An advisor leaving a meeting with a new potential client wants to send a quick follow-up note. But how does he do it that in the quickest and most efficient way?
Kip Gregory, principal of Washington, D.C. based The Gregory Group, has the answer. Using text that is already set up, the advisor can send a customized follow-up, thank you letter from his Blackberry or iPhone to the client in a few seconds or minutes.
Gregory, in his presentation at the IMCA Practice Management Conference in Vail, Col., told a packed room of financial advisors to go to the options menu (usually the wrench icon) on the device, then go down to autotext. After that, create an autotext entry. Go to the menu key and select new. Follow the prompts and the advisor can put in the text for the letter and then put it to work via the send function. “You can add notes you took in the meeting,” Gregory said. “This way you can make yourself instantly memorable.”

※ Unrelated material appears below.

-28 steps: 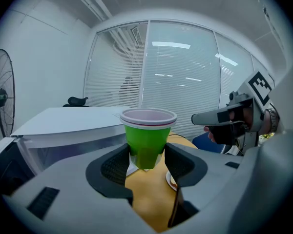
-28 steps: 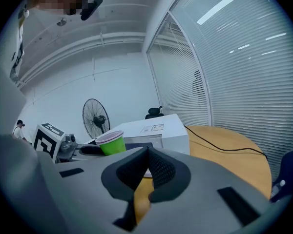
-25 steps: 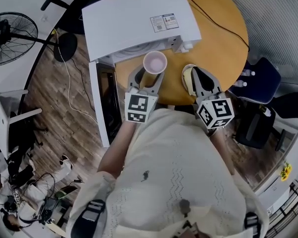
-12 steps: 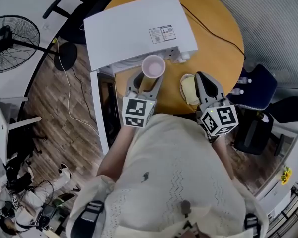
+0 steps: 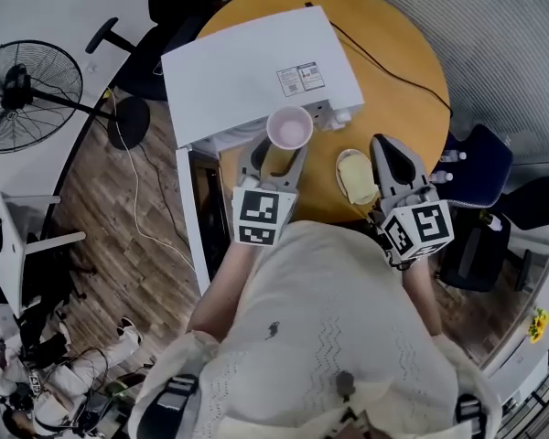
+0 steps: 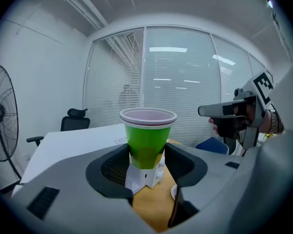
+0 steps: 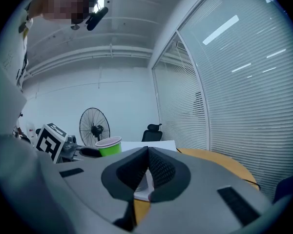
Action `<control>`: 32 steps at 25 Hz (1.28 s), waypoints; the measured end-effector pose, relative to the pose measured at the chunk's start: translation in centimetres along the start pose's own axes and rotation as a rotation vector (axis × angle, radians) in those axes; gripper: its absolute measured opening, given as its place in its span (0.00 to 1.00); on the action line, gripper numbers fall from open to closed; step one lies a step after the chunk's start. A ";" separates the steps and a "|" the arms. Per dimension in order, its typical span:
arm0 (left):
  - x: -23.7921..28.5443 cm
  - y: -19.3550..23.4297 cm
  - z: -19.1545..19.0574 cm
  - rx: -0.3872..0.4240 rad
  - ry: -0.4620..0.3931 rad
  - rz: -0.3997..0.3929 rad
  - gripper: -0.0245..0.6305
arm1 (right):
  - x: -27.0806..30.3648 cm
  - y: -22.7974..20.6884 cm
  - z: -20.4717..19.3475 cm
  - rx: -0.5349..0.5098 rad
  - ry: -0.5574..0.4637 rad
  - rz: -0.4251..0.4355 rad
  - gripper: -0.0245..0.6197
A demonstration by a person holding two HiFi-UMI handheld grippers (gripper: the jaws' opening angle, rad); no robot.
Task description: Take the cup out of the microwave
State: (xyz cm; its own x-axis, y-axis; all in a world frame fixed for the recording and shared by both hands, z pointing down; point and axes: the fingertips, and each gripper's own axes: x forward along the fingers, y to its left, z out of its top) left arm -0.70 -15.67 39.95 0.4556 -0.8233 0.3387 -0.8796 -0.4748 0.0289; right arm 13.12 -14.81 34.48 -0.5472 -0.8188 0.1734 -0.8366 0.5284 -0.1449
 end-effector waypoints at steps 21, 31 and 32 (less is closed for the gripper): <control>-3.1 0.6 5.2 -0.026 -0.055 0.051 0.41 | -1.3 2.2 5.5 -0.049 -0.082 0.053 0.05; -3.5 0.0 3.8 -0.026 -0.006 0.060 0.41 | -1.8 2.5 4.9 -0.028 -0.092 0.053 0.05; -3.5 0.0 3.9 -0.017 -0.019 0.064 0.41 | -1.9 2.4 4.9 -0.027 -0.092 0.052 0.05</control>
State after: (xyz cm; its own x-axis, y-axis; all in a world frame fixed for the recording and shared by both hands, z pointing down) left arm -1.81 -14.02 35.09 0.4006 -0.8576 0.3226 -0.9092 -0.4158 0.0236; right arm 12.26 -13.10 29.05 -0.5864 -0.8064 0.0758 -0.8080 0.5757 -0.1254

For advisors, it may translate into saving minutes or hours every day. For iPhones, users need to buy an app such as Easywriter Pro for 99 cents, Gregory said.
He also told advisors how to catalog their knowledge that they acquired, whether at conferences or from their day-to-day practice. Each advisor should create a “knowledge journal’ that will organize key aspects of his business such as sales ideas, industry commentary, business plans, marketing calendars, goals, talking points, product sheets and much more.
In three steps an advisor can create a knowledge journal, Gregory said. First create chapters by using “Alt+CTRL+1” on any computer. Then build a table of contents by using insert>reference>index&table. Finally, use F9 to make changes within the journal. Instead of returning from a conference with a pile of papers, the most salient aspects of that event can be kept on an advisor’s desktop.
Gregory, whose website www,winningclients.com, offers many more tips and documents to download, believes that the efficient use to technology, whether it’s a laptop or a mobile handheld device, can provide “an enormous opportunity.” It offers, he said, a way for an advisor to separate himself from the pack and become a true, trusted partner to his clients.